Having charmed cinema-goers with his enthralling Oscar-nominated documentary Spellbound, director Jeffrey Blitz works a different kind of magic with this beguiling fiction film debut. Where his first film followed a bunch of National Spelling Bee competition hopefuls, Blitz’s follow-up focuses on a single teenager, the superbly monikered Hal Hefner (Reece Thompson), who joins his school’s debate team initially in order to romance ultra-competitive team-leader Ginny Ryerson (Anna Kendrick), but ultimately to overcome his ego-crushing speech impediment.
Blitz’s offbeat eccentric comedy is clearly indebted to Wes Anderson, to whose films Rocket Science bears more than a passing resemblance.
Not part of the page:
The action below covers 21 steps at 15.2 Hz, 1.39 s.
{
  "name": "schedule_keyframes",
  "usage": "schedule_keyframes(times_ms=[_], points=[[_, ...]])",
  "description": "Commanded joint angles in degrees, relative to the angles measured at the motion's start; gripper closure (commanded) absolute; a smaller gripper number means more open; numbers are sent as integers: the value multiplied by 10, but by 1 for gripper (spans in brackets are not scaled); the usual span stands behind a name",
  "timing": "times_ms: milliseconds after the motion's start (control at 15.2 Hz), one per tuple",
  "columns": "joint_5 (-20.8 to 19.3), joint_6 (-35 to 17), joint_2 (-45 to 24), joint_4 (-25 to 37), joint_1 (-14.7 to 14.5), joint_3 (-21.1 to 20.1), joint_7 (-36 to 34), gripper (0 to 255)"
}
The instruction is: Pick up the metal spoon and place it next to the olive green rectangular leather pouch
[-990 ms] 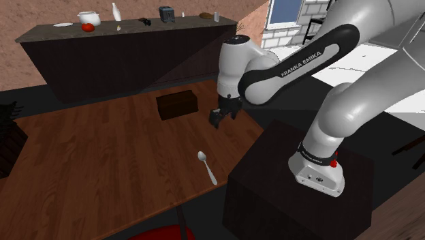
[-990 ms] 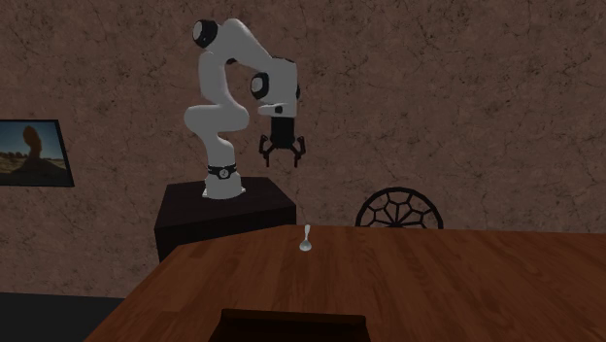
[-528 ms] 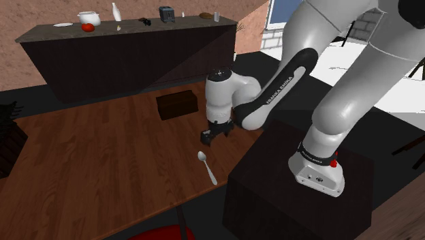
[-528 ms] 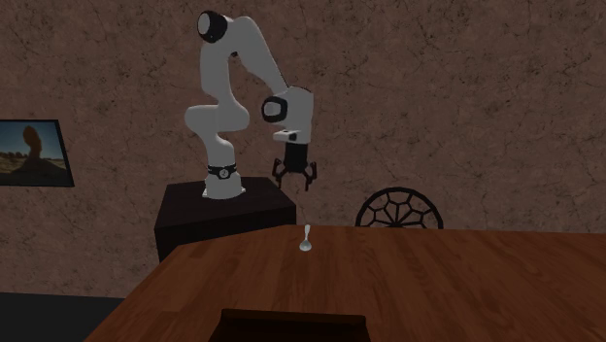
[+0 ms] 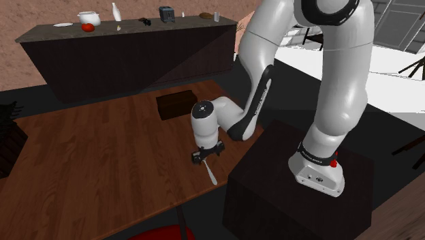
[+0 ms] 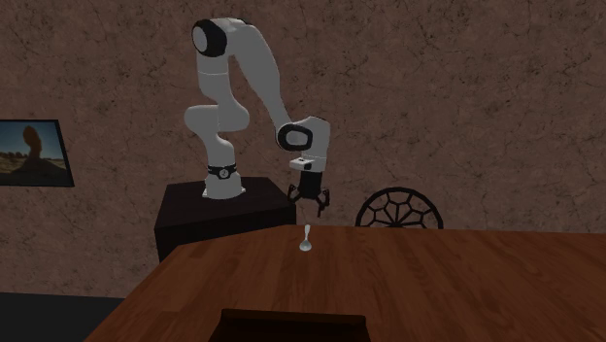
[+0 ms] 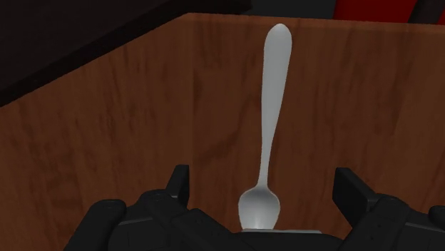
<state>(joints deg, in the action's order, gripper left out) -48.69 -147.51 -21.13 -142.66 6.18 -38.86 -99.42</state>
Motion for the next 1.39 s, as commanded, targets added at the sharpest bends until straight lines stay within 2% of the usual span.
schedule_keyframes(times_ms=[0,528,1056,1122,1320], points=[[-56,10,-61,39,-47,41,-66,0],[-133,-12,-126,67,-82,100,-119,0],[-133,-12,-125,67,-82,100,-119,0],[-133,-12,-125,67,-82,100,-119,255],[-132,-12,-124,66,-82,99,-119,255]])
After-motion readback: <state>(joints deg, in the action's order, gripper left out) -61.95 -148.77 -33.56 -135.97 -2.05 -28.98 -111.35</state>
From the diorama-style set-pieces through the breezy pop-classical soundtrack (featuring a heard-to-be-believed cello and piano rendition of the Violent Femmes’ hit ‘Blister in the Sun’) to the preternaturally mature kids and adults suffering from arrested development, Rocket Science recalls Rushmore and The Royal Tenenbaums.
That’s no bad thing, although Rocket Science might have felt like no more than a homage to an idiosyncratic fellow filmmaker if it weren’t for Blitz’s enormously sympathetic yet never sentimental take on his protagonist’s debilitating communication difficulties. And newcomer Thompson is jaw-droppingly good as the determined, though not precocious in an Anderson-esque manner, Hefner.
General release from Fri 28 Sep.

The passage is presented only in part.